Beau barked out a laugh and edged out of the driveway onto Broadway. “Right. Coming from the poster child of avoiding unpleasant things…Otherwise, we would be talking about Cooper and why you haven’t yet asked him about the angry woman I saw hovering around him.”

“It’s because I haven’t had a chance because he’s been so busy traveling, and then last night…”

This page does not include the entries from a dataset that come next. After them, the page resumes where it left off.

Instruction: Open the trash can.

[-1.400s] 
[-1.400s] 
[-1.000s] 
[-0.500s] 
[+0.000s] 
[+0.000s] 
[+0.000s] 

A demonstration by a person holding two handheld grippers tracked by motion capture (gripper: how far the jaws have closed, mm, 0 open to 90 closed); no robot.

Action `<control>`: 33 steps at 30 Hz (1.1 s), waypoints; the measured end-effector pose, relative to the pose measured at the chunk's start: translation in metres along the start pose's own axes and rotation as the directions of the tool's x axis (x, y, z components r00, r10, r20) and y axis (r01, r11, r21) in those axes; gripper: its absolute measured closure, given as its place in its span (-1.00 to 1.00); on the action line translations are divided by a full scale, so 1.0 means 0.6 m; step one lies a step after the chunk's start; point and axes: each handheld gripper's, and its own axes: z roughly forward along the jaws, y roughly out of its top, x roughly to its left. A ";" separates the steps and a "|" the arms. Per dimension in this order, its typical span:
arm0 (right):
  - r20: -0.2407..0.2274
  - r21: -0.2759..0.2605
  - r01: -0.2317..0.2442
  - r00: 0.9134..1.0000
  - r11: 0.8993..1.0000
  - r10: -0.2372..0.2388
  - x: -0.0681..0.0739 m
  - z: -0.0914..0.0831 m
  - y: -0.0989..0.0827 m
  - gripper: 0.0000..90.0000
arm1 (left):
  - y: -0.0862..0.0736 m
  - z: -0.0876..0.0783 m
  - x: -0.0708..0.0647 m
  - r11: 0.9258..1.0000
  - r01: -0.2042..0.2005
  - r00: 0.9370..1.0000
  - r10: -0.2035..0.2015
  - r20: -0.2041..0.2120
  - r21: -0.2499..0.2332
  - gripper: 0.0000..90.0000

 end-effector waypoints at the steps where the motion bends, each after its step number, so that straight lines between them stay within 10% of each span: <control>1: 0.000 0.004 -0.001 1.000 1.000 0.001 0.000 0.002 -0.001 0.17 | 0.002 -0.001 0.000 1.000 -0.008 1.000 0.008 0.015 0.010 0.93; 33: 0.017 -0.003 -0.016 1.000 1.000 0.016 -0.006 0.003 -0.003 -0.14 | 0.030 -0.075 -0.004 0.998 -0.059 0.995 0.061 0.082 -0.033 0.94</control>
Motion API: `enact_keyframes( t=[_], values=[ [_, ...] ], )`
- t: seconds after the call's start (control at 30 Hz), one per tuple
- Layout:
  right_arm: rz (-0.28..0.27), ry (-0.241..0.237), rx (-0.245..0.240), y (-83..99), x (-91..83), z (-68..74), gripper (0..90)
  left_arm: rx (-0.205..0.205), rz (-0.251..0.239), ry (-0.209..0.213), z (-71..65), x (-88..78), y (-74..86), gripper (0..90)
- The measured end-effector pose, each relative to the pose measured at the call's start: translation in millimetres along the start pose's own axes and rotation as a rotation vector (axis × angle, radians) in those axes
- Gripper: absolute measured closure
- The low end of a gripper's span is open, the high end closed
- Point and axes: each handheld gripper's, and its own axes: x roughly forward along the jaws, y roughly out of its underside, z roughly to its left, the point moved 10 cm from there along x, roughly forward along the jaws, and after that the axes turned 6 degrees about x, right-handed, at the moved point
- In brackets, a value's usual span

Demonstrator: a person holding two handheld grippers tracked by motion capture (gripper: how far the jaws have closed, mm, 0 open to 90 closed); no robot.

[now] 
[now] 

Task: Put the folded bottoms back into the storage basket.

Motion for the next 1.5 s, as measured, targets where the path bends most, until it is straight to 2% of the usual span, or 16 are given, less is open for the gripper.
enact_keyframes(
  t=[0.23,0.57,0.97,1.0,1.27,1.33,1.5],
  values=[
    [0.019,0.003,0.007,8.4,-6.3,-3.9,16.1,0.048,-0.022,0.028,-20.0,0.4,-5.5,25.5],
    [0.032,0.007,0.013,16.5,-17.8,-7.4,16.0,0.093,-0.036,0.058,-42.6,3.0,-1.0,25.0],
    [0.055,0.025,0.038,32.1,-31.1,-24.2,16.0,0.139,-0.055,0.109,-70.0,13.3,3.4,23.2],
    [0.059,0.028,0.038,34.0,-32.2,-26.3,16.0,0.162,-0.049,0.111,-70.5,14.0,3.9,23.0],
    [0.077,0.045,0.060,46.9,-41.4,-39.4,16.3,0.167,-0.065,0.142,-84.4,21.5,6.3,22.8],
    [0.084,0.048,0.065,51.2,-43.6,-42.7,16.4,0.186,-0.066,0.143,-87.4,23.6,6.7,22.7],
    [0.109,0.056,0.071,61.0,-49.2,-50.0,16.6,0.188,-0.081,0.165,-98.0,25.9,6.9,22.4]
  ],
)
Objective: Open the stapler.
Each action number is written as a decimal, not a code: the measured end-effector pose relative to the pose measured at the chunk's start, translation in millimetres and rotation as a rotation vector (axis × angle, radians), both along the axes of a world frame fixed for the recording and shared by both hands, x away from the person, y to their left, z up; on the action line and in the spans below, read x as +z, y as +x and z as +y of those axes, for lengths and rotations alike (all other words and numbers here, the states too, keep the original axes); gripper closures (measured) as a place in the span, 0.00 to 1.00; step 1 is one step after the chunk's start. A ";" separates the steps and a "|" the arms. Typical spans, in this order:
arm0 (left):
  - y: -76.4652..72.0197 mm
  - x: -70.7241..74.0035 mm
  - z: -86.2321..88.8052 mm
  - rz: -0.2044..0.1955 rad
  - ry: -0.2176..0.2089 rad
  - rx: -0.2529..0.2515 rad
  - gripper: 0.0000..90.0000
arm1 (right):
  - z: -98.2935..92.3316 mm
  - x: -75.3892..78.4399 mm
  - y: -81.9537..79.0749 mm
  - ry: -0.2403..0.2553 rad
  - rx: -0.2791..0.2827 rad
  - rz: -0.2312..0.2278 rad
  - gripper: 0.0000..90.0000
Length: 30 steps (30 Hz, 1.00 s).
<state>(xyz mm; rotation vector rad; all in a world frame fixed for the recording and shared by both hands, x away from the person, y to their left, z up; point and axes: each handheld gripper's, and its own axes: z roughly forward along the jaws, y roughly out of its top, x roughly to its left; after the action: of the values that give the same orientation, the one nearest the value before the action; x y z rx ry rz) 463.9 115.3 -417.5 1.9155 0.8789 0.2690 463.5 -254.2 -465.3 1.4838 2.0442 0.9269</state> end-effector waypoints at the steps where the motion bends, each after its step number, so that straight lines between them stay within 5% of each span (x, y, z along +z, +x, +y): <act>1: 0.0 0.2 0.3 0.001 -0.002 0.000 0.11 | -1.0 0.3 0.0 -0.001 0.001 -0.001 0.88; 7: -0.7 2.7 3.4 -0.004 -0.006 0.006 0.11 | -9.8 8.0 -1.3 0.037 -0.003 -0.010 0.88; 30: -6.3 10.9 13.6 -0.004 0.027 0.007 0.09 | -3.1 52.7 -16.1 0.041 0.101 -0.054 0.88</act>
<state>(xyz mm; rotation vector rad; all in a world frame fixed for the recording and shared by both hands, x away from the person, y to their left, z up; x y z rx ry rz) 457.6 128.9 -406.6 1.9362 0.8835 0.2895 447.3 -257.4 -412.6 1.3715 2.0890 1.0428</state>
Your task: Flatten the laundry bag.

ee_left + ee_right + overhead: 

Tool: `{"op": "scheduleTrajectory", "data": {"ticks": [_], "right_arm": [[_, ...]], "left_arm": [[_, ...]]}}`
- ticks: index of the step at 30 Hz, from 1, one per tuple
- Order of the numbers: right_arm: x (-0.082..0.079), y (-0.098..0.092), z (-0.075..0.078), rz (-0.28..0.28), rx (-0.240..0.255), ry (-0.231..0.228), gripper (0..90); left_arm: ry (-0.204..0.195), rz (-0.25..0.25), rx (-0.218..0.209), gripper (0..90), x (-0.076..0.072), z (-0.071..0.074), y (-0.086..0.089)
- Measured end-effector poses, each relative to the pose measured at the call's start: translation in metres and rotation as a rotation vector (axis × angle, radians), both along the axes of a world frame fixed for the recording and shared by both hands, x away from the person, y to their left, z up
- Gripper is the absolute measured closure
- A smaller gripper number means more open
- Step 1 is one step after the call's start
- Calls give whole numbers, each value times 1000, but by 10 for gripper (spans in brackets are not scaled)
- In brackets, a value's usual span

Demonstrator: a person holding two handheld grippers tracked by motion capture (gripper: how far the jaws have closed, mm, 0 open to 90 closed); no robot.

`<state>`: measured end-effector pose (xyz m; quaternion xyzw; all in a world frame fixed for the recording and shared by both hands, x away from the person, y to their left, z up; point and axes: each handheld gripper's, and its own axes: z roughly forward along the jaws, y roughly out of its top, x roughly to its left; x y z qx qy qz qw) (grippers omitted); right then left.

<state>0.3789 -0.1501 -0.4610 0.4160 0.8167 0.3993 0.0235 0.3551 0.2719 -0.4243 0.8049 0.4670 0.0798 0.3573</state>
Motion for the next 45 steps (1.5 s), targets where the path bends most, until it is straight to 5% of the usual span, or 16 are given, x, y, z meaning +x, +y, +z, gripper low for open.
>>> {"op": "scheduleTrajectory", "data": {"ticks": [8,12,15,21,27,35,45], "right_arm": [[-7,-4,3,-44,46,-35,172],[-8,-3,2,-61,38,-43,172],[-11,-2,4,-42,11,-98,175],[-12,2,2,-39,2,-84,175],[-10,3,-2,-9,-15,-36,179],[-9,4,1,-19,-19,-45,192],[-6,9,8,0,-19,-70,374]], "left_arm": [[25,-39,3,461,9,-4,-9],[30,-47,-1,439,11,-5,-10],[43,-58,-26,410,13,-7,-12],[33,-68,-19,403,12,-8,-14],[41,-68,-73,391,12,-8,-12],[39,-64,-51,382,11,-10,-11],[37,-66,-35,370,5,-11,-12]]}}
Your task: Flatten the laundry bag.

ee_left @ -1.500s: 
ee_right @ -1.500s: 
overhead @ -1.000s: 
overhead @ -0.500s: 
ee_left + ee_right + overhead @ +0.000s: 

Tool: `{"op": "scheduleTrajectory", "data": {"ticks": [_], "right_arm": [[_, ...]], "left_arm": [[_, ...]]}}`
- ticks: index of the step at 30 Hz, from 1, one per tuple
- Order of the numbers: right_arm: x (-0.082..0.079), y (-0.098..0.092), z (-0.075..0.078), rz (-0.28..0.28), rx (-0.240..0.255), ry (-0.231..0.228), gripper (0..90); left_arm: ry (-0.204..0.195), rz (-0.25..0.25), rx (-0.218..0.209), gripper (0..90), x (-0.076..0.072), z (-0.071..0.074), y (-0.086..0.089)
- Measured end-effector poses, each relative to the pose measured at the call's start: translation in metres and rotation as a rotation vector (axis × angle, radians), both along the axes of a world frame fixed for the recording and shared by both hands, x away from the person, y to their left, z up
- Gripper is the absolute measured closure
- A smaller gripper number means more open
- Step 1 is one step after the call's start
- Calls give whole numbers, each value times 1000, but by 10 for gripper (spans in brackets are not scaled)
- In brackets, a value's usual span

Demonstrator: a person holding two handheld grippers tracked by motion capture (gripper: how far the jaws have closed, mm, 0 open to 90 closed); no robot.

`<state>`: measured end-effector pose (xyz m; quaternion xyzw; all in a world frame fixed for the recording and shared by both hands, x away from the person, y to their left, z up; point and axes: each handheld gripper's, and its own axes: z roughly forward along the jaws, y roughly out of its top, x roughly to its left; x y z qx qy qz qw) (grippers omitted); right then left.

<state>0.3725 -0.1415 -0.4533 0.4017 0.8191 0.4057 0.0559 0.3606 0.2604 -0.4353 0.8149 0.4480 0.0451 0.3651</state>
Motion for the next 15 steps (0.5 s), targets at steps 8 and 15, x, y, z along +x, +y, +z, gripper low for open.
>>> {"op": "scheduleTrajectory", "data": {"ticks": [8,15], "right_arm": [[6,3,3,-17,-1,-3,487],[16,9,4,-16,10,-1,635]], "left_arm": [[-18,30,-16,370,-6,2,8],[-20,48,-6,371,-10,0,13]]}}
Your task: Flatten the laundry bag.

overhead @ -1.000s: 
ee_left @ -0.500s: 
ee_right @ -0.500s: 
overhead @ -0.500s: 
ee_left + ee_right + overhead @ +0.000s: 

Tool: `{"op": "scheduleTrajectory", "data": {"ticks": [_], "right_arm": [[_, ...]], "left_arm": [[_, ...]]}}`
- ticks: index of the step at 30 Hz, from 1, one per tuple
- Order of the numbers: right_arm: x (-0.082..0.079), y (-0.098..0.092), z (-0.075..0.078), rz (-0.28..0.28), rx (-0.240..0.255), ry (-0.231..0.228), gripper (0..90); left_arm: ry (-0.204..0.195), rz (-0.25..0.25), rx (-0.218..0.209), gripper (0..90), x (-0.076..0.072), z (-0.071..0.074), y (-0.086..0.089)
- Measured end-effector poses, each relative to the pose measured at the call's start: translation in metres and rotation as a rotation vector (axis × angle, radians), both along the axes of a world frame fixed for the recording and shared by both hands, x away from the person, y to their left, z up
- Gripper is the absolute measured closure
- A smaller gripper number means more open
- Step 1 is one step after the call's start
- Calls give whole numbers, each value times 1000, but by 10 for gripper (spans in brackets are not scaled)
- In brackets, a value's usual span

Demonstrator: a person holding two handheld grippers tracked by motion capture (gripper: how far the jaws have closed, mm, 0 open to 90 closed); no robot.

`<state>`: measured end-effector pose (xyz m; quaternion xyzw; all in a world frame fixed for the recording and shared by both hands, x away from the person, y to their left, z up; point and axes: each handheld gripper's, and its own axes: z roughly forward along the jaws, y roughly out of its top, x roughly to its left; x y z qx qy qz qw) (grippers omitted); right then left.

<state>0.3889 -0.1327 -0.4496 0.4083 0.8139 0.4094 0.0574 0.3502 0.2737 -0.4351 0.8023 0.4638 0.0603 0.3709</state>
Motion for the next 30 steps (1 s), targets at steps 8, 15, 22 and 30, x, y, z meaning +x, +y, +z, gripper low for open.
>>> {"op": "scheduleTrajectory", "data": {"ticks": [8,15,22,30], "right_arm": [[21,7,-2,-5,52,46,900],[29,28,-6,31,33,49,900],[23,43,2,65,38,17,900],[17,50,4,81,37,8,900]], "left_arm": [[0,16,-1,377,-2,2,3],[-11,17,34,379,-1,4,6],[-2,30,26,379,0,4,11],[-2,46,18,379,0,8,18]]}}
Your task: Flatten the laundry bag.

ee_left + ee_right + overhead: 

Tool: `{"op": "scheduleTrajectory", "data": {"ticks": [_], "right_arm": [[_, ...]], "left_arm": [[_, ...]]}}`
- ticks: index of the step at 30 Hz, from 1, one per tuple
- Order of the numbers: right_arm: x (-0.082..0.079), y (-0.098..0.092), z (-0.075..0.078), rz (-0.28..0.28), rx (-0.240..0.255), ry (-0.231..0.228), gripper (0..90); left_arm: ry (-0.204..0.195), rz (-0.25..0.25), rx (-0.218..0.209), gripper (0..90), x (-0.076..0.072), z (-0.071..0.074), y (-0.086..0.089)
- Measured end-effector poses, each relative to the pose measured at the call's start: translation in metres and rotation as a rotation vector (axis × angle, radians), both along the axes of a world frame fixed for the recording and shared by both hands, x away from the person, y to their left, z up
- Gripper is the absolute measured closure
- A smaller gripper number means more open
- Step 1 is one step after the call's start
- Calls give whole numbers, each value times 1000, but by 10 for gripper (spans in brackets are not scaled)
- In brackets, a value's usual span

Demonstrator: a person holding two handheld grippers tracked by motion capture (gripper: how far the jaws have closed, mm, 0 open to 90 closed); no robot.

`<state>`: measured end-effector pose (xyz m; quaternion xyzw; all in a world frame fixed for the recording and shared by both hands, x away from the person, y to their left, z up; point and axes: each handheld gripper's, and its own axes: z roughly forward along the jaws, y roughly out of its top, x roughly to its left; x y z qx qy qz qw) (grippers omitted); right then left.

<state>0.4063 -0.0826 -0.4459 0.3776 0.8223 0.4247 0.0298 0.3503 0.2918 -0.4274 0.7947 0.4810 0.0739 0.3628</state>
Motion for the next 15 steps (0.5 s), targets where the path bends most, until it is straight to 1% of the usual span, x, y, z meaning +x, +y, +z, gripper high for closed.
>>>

“Exactly,” Beau said with infuriating calm. “Because if you really wanted to hear the answer, you’d find a way to ask.”

I started to tell him he was wrong, then stopped, knowing I’d lost the argument before it had even started.

We drove in silence until we’d reached a parking garage in the Quarter, not far from the Past Is Never Past, then walked the short distance to the cathedral and Jackson Square.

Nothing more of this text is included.